班小松笑的那是一脸明媚,跟路边的野花相比,简直就是人比花娇,阳光气十足。
可在我看来,是那么的欠揍。
好想把他痛扁一顿怎么办。
不行,我是淑女,淑女,我要忍!忍!忍!
“我都说嘛!上帝怎么可能忍心让我迟到。我明明那么帅。”说着还摆了个POS。
“……”我忍。
“我妈也说我很帅,说我是乖宝宝。所以上帝还是眷顾我的。”
“……”我再忍。
“都说帅气的男孩运气都不会太差。这完全是为我量身定做的。

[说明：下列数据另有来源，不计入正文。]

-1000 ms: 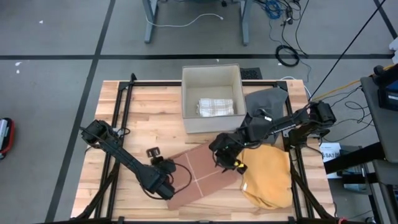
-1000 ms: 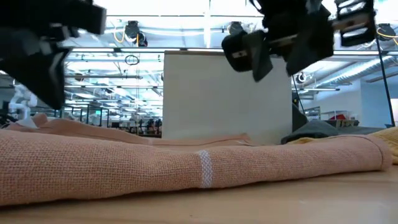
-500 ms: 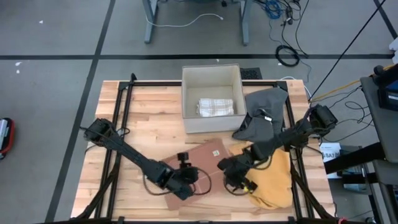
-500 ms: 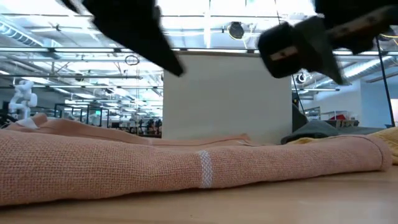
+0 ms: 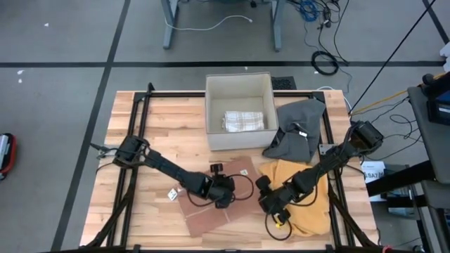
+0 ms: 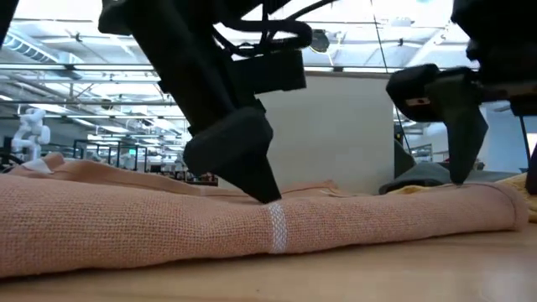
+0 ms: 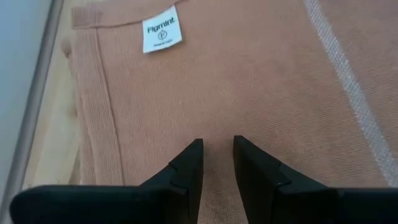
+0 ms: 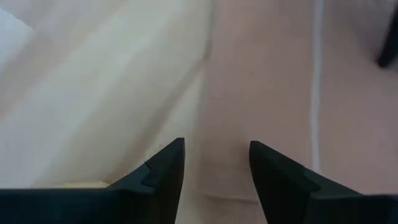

”
“……”我忍,我再忍,忍……
啊!不能再忍了,再一再二不再三,有气就要释放出来,为什么要憋着自己?再忍自己就要成为忍者神龟了。
“班、小、松,你找死!”我边说边往他胳膊上拧了一下。
我虽然不是什么大力神手,但也绝对不是什么病弱西施。
所以这一力度,孰轻孰重,也够班小松喝一壶的了。
“啊!”
于是一阵杀猪声在我耳边响起。
“不带你这么狠的,我还要比赛呢。”
虽是这么说,可那双清澈的杏眼里却没有丝毫怒意,只透露出了些许幽怨。
“死不了,赶快走吧!你还记得你要比赛啊。”我边说着边扔下班小松一个人往前走。